# [Items from a data source]
══════════
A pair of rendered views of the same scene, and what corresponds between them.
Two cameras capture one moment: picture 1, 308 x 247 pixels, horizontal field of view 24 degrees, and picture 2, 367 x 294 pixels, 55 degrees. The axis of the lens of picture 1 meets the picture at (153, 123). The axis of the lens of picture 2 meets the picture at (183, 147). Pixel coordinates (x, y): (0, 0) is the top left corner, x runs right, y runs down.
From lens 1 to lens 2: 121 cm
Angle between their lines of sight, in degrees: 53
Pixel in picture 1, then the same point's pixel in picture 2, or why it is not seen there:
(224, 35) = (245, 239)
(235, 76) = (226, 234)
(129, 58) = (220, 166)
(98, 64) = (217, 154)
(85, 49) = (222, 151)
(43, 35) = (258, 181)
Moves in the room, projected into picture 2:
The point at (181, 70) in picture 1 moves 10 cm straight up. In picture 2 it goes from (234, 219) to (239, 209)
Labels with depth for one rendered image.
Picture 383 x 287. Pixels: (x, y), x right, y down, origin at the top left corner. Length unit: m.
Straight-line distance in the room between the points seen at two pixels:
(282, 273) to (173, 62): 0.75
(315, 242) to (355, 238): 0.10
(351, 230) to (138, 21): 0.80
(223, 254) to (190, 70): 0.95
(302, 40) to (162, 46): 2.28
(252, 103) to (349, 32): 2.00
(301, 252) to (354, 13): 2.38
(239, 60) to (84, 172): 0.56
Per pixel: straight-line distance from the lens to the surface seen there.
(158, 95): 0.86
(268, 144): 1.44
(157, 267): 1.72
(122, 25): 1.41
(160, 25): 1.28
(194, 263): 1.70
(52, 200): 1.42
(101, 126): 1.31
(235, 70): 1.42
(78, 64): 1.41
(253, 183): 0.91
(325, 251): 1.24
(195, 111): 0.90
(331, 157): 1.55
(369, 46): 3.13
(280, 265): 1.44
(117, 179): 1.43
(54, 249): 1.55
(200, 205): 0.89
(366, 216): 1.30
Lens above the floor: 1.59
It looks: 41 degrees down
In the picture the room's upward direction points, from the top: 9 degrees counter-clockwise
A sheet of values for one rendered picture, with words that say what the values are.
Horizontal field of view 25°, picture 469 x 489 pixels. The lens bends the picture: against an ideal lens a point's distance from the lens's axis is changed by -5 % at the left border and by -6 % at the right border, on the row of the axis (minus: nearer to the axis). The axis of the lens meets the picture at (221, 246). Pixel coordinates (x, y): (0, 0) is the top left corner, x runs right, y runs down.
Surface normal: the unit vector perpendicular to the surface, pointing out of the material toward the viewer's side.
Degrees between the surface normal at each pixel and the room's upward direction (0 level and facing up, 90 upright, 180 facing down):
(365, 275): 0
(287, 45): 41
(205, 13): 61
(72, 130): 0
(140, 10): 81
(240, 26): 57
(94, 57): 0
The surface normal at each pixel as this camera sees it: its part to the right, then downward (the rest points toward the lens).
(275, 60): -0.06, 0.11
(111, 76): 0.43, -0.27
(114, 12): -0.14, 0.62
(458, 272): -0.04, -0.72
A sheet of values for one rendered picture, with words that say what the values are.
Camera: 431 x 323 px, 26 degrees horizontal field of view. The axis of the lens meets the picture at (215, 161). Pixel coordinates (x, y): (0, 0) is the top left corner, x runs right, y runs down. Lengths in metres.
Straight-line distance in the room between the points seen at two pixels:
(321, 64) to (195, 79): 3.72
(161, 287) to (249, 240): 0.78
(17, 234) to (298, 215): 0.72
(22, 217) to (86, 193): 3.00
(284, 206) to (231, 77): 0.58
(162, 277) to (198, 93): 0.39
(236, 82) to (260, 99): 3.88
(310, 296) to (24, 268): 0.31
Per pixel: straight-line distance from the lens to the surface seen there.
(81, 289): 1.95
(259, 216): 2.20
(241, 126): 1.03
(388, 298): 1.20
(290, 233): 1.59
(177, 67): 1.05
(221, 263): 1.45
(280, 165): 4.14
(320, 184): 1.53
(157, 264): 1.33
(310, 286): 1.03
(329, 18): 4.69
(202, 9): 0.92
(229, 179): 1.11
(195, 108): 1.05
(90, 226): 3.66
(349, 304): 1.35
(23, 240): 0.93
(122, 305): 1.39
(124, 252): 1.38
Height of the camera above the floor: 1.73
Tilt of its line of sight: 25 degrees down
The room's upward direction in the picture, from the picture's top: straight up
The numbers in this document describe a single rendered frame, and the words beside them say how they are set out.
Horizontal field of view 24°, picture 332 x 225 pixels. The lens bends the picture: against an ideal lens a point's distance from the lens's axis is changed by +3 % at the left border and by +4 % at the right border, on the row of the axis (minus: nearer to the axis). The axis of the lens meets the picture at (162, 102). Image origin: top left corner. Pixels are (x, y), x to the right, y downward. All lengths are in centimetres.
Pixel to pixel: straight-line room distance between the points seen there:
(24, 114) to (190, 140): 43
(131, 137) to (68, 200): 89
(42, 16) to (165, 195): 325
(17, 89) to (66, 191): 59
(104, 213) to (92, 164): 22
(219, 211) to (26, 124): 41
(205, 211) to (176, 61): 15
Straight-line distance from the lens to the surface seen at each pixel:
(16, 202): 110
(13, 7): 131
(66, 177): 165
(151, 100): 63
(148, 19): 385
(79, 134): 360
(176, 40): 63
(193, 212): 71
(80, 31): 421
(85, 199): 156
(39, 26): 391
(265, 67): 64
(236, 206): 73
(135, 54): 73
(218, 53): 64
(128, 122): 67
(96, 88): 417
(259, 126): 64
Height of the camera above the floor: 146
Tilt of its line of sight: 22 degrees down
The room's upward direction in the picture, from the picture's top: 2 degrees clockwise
══════════
# [About this exercise]
Copy exactly, please, the span of lines that begins at the line with "(219, 211) to (26, 124): 41" and ends at the last line of the data, both included.

# [Answer to this task]
(219, 211) to (26, 124): 41
(205, 211) to (176, 61): 15
Straight-line distance from the lens to the surface seen at each pixel:
(16, 202): 110
(13, 7): 131
(66, 177): 165
(151, 100): 63
(148, 19): 385
(79, 134): 360
(176, 40): 63
(193, 212): 71
(80, 31): 421
(85, 199): 156
(39, 26): 391
(265, 67): 64
(236, 206): 73
(135, 54): 73
(218, 53): 64
(128, 122): 67
(96, 88): 417
(259, 126): 64
Height of the camera above the floor: 146
Tilt of its line of sight: 22 degrees down
The room's upward direction in the picture, from the picture's top: 2 degrees clockwise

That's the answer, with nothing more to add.